Anne found herself asking Elesbed, just as she would have asked one of her maids-of-honor, “How can it follow us?”
Elesbed said, “The edge of the Lost Lands is like the edge of the sea, my gram said. It ebbs and flows. But I never knew what she meant. I’ve never seen the sea.”
Anne whispered, “What happens near this edge of the Lost Lands?”
“Well,” said Elesbed, “lost things reappear, like I told you.” She was looking at the embroidered kerchief. Her hands clenched. “And other things are lost forever.”
Chapter
10
Anne doubled the guard onthe stranger, and on her own doors. She bade de Rieux go and stir up the guard on the wall and bid them be wary.
After Isabeau had gone to bed, she also asked Elesbed, quietly, to join their household.
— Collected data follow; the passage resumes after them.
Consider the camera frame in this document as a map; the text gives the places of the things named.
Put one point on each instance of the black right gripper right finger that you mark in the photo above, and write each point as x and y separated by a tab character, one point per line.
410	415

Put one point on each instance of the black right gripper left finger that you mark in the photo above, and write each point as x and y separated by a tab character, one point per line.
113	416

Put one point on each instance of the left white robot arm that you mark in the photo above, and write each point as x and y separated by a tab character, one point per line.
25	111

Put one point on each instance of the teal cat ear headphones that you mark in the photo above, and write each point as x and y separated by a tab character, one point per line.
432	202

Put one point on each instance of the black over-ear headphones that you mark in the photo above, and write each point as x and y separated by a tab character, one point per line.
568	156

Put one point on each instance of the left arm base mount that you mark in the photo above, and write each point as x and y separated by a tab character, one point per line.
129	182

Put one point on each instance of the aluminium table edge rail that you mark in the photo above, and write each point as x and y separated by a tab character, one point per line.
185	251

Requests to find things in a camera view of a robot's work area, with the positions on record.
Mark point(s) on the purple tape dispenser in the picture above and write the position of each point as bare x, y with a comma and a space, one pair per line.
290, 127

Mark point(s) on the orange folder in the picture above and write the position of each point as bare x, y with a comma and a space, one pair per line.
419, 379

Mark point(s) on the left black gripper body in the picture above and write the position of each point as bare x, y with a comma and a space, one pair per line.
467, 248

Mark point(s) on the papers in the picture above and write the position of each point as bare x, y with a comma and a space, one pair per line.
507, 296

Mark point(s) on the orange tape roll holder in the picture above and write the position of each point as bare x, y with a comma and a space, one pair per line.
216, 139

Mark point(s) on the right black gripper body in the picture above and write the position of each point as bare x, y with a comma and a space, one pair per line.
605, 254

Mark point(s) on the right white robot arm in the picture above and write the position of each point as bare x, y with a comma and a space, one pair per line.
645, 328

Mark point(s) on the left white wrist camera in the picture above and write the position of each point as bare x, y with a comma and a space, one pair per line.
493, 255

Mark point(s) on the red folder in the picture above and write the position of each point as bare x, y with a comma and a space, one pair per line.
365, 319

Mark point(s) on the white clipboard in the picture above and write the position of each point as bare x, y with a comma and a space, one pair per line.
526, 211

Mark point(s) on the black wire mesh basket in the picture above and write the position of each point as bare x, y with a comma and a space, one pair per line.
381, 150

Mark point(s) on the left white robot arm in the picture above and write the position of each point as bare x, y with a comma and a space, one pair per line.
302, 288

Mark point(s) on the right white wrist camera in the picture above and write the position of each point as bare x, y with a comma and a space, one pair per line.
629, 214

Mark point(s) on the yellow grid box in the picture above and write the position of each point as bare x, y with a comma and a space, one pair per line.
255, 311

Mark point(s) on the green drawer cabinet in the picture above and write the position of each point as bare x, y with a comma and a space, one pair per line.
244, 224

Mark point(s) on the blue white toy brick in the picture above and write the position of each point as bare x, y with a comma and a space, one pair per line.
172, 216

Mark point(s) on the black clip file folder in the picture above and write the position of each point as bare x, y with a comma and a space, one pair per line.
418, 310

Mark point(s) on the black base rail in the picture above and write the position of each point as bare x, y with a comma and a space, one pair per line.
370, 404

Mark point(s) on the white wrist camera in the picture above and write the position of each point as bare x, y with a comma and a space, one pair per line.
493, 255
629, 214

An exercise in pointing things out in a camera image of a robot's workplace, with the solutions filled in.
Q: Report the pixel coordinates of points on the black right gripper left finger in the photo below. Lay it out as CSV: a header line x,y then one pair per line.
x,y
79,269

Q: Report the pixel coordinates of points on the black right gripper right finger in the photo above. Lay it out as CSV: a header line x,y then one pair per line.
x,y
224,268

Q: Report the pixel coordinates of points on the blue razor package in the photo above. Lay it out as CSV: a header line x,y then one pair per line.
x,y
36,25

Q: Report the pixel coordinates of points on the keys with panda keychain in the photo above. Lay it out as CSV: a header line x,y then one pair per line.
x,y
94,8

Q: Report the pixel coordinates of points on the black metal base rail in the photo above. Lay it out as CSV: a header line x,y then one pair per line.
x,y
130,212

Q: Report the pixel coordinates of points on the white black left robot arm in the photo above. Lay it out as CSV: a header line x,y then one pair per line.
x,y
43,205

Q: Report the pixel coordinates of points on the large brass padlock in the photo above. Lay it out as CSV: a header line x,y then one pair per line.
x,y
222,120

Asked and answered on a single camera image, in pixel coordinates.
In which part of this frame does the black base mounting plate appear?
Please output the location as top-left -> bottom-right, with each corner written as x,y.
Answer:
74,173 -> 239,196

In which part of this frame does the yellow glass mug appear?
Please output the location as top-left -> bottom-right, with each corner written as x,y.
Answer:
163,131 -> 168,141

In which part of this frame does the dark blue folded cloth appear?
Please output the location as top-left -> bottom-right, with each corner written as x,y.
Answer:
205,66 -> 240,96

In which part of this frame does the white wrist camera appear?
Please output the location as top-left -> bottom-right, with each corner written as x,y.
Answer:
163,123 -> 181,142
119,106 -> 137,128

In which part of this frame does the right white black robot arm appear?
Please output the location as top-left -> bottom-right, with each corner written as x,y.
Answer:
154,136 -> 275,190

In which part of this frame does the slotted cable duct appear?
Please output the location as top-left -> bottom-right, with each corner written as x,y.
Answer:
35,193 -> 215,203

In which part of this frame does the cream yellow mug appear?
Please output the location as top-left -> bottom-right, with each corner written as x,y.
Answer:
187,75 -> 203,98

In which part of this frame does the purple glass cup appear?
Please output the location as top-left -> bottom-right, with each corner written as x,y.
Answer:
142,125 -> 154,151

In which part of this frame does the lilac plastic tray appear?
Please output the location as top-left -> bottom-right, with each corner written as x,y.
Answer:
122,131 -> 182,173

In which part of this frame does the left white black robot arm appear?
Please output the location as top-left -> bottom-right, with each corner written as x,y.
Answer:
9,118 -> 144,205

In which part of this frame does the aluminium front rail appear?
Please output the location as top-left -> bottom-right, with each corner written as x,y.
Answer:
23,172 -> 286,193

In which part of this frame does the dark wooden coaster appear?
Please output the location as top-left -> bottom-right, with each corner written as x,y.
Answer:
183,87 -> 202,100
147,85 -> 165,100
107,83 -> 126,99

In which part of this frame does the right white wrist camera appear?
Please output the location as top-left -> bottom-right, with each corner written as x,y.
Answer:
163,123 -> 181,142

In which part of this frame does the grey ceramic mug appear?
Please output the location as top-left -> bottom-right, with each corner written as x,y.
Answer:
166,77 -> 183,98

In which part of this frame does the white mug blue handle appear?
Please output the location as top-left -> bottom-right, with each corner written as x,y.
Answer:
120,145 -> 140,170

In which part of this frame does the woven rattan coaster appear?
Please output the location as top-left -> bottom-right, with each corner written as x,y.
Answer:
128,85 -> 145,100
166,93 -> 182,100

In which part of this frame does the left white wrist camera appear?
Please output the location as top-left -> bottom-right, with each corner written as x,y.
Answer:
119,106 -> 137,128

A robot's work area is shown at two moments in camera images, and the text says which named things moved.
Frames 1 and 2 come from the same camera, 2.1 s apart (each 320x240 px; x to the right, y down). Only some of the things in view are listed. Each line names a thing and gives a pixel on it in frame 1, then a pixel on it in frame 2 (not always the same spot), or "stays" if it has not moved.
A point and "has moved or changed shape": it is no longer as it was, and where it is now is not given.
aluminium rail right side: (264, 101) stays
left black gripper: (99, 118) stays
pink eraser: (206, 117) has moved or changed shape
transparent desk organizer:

Elesbed said, “I do not know what that means.”
“Hawiz will teach you what it means. But you are a true-hearted girl and you know stories that we behind our walls have forgotten. I want you to help my sister.”
Elesbed did not immediately consent. It was the Breton in her, a people slow to recognize any authority outside their own.
Elesbed said, “Isabeau said you will leave Brittany, Highness. She was crying about it.”
“I know,” said Anne. “She will need people to help her and love her when I cannot.”
“Isabeau found that kerchief. The stories say that when the Lost Lands are near, it is children who disappear.”
Anne did not need a new thing to fear. “I hope you will watch over her.”
“I will,” said Elesbed, carefully. “Highness.” Her cat, lounging on the warm hearth, started to purr.
In the morning, Calyx waited upon Anne hard on the heels of morning Mass, pressing his way through the hamper of courtiers and councilors with a diviner’s privilege. He was glassy-eyed and listing sideways with wine, which meant something of note had happened. He bent near and spoke for her ears alone: “Highness, Marguerite of France is coming here to Nantes. I had the message in my colors. She will be here in a week.”
Anne had been duchess too long to show her instant disquiet, but her hands faltered a little on the work in her lap. Marguerite of France could be coming only because she had overridden La Trémoille’s desire to kill a unicorn, and the French marriage was still to be forced rapidly into motion. Was this a disaster? Maximilien wasn’t in Brittany yet. Marguerite had a reputation for implacable brilliance; how wassheto be deceived?
“Thank you for telling me,” she said to Calyx, who bowed and departed.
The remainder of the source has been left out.